Your editorial on gun control (2/10) misses the value of firearms in preserving human life. Just as we support the right to life of the unborn and the elderly, the lives of bus and cab drivers, gas station attendants and convenience store clerks are equally precious. Such people often must work at night in dangerous urban or even rural areas, becoming easy targets for predators, whom the courts and law enforcement cannot control.
Each year between one and two million armed Americans defend themselves and their families from injury, sexual assault and death, often without even firing their guns. Would you prefer to condemn them to submit to the savagery of criminals by disarming them?
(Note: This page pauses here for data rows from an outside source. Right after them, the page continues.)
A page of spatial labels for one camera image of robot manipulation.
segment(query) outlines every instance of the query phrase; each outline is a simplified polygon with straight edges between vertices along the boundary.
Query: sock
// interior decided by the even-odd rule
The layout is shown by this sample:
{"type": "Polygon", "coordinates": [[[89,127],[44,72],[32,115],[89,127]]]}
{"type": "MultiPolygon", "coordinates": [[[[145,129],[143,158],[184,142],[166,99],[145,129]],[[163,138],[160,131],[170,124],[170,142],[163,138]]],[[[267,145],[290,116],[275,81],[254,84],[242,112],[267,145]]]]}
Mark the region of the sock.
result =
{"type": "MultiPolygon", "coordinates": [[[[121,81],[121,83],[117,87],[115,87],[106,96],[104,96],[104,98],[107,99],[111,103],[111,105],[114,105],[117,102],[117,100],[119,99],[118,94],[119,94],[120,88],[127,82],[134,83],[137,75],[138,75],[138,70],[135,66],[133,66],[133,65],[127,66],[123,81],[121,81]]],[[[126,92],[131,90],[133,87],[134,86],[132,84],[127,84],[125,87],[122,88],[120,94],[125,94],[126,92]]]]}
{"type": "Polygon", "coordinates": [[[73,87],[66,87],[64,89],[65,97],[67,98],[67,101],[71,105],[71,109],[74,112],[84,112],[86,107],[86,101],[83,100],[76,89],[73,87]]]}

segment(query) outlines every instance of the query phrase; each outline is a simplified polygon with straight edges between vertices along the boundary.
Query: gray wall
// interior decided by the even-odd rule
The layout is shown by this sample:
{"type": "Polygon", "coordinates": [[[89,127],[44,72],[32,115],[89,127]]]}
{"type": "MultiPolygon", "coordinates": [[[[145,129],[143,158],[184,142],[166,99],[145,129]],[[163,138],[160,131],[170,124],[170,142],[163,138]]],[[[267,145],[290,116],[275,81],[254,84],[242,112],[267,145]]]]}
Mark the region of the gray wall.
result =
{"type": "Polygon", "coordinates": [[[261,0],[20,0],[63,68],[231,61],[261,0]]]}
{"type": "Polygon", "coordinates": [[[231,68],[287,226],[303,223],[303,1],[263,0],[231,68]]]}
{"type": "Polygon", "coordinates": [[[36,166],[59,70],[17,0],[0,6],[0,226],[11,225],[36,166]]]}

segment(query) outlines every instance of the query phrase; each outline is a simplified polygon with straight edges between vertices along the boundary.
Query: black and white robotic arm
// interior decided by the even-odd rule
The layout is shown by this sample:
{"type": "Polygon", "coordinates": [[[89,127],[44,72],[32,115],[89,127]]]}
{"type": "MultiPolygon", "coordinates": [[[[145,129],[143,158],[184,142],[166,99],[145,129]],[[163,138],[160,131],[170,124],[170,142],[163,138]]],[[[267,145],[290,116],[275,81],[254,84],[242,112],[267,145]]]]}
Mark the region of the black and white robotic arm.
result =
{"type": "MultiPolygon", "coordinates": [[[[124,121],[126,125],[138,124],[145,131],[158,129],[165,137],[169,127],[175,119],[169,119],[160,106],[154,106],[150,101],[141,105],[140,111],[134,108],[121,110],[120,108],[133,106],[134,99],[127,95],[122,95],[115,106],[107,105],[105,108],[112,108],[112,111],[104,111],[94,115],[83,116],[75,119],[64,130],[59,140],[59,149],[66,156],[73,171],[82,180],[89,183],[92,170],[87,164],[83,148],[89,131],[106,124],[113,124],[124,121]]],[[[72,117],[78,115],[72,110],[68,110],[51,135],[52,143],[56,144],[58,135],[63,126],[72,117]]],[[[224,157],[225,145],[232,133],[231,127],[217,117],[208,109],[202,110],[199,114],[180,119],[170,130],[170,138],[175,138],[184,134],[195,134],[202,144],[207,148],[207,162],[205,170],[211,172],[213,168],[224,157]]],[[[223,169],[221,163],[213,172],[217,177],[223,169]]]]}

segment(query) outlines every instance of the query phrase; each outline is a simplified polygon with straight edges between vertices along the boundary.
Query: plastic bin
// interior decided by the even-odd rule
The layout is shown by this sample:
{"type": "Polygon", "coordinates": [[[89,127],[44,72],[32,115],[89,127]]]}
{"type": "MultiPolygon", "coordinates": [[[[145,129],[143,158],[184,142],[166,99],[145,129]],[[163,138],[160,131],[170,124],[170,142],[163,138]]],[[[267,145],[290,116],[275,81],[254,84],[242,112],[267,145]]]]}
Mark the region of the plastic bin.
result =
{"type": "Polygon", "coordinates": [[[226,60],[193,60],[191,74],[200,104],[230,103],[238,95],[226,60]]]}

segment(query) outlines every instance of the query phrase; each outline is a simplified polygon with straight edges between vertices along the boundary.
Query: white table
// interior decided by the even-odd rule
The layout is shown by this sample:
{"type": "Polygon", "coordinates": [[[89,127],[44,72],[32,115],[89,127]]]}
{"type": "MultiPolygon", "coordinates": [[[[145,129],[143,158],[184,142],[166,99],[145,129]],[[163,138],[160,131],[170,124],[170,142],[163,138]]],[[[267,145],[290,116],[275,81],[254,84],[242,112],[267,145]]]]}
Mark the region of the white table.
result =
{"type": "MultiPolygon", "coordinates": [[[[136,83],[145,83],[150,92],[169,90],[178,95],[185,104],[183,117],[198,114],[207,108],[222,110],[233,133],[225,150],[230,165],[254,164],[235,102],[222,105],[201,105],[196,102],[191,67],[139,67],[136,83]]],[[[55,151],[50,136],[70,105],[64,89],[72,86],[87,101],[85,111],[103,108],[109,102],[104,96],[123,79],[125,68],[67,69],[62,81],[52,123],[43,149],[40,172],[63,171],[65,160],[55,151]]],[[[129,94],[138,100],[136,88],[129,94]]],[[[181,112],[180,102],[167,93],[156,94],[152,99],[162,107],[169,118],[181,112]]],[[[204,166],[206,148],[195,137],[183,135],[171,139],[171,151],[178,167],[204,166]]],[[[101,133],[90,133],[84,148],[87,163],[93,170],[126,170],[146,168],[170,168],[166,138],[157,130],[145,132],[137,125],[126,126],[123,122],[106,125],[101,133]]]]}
The solution to violent crime involving firearms and other deadly weapons is to get the criminals who carry or use them in crimes off our streets by long prison sentences. Imposing liability standards on cities, police, judges, parole boards and probation officers would inhibit the Turn Them Loose Bruce types from releasing dangerous felons into the population. The prospect of million-dollar lawsuits by victims and their families would make our society far safer than any gun control scheme that merely keeps decent people helpless in the face of violent criminals.
William J. Brennan
Dr. Richard J. Rodeheffer’s article (2/3) is superb. The obvious influence of the Jesuit Ratio Studiorum is most refreshing. As significant is Dr. Rodeheffer’s faith rekindled in essence: don’t keep the faith, but spread it.